• WHAT IS REQUIRED
Among the entries below, find the lines with "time" and copy them.

***** DATA TO EXAMINE *****

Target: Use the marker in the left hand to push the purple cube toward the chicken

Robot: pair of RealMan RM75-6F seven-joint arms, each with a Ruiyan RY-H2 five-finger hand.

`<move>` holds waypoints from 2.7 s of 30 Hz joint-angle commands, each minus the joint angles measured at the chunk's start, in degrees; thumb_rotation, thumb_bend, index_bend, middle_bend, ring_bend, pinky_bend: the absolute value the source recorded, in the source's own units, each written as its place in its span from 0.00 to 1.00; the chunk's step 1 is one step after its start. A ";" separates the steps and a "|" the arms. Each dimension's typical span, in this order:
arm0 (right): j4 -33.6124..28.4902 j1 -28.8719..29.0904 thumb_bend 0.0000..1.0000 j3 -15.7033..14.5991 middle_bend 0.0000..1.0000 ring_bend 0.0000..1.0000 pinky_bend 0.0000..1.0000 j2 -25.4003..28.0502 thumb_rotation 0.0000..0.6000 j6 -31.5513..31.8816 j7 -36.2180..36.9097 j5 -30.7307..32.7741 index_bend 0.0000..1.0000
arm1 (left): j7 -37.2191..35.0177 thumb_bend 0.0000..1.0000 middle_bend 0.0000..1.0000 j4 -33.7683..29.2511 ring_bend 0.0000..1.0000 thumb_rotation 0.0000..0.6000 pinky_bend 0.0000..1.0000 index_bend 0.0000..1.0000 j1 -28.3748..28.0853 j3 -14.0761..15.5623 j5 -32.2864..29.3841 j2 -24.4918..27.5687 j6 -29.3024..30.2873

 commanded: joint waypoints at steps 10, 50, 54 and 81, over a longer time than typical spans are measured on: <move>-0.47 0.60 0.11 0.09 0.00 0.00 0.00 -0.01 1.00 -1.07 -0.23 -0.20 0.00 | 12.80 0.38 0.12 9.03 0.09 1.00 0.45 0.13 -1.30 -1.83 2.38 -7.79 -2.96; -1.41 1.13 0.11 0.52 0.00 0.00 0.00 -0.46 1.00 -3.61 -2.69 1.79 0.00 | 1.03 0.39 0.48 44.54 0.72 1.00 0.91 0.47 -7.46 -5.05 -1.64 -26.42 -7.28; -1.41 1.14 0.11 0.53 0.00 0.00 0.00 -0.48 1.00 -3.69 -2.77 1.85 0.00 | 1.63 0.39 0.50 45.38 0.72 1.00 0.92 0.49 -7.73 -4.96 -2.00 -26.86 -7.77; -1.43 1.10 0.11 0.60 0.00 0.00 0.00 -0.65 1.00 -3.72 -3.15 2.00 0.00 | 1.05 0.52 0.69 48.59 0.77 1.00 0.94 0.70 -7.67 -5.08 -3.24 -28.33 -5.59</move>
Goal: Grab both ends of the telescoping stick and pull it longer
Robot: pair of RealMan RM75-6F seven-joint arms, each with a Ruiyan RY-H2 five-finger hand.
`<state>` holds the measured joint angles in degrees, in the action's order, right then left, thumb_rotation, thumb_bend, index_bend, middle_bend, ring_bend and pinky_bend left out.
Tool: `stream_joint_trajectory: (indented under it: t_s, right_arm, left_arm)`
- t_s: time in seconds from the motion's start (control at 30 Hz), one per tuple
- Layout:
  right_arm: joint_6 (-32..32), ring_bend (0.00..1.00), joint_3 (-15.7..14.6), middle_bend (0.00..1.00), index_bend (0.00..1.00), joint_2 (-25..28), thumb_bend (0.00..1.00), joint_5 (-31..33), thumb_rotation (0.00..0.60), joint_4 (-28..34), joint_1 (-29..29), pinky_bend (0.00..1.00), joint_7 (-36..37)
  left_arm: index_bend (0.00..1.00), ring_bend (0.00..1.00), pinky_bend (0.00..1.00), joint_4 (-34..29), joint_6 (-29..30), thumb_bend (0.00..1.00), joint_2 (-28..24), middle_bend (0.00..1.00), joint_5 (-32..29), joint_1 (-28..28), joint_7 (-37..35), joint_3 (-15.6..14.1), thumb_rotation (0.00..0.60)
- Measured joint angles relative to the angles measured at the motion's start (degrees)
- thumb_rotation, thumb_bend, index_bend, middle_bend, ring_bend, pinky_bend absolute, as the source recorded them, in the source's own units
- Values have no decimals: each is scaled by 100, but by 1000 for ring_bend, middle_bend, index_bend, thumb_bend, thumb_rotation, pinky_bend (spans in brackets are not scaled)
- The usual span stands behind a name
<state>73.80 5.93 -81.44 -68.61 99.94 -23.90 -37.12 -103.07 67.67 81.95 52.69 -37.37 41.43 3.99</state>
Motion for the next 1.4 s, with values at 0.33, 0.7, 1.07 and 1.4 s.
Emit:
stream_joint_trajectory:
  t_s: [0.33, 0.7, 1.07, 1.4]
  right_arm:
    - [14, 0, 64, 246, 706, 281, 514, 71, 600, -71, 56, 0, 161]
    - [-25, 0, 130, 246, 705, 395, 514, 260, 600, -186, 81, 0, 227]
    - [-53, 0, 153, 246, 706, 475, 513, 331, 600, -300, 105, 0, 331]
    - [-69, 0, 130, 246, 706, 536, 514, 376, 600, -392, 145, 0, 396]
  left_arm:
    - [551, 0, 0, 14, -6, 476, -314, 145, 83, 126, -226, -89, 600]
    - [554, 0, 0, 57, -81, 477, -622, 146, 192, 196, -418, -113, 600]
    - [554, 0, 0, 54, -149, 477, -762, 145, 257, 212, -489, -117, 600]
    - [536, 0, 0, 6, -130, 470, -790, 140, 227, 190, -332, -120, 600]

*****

• REPLY TO THE EXERCISE
 commanded: joint waypoints at steps 10, 50, 54 and 81, over a longer time than typical spans are measured on: <move>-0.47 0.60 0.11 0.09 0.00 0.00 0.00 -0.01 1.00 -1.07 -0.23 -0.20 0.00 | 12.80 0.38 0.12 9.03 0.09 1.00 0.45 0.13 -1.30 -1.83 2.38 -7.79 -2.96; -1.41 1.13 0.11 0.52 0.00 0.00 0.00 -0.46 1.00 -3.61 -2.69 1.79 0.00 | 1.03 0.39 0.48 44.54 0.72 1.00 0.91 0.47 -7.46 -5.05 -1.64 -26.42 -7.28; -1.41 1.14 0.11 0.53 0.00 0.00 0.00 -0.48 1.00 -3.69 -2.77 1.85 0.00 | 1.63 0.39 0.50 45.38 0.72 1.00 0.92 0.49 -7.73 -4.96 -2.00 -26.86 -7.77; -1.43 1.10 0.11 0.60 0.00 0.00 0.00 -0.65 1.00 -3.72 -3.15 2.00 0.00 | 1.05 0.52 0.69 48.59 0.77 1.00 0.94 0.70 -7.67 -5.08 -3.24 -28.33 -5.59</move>
- t_s: time in seconds from the motion's start (control at 30 Hz), one per tuple

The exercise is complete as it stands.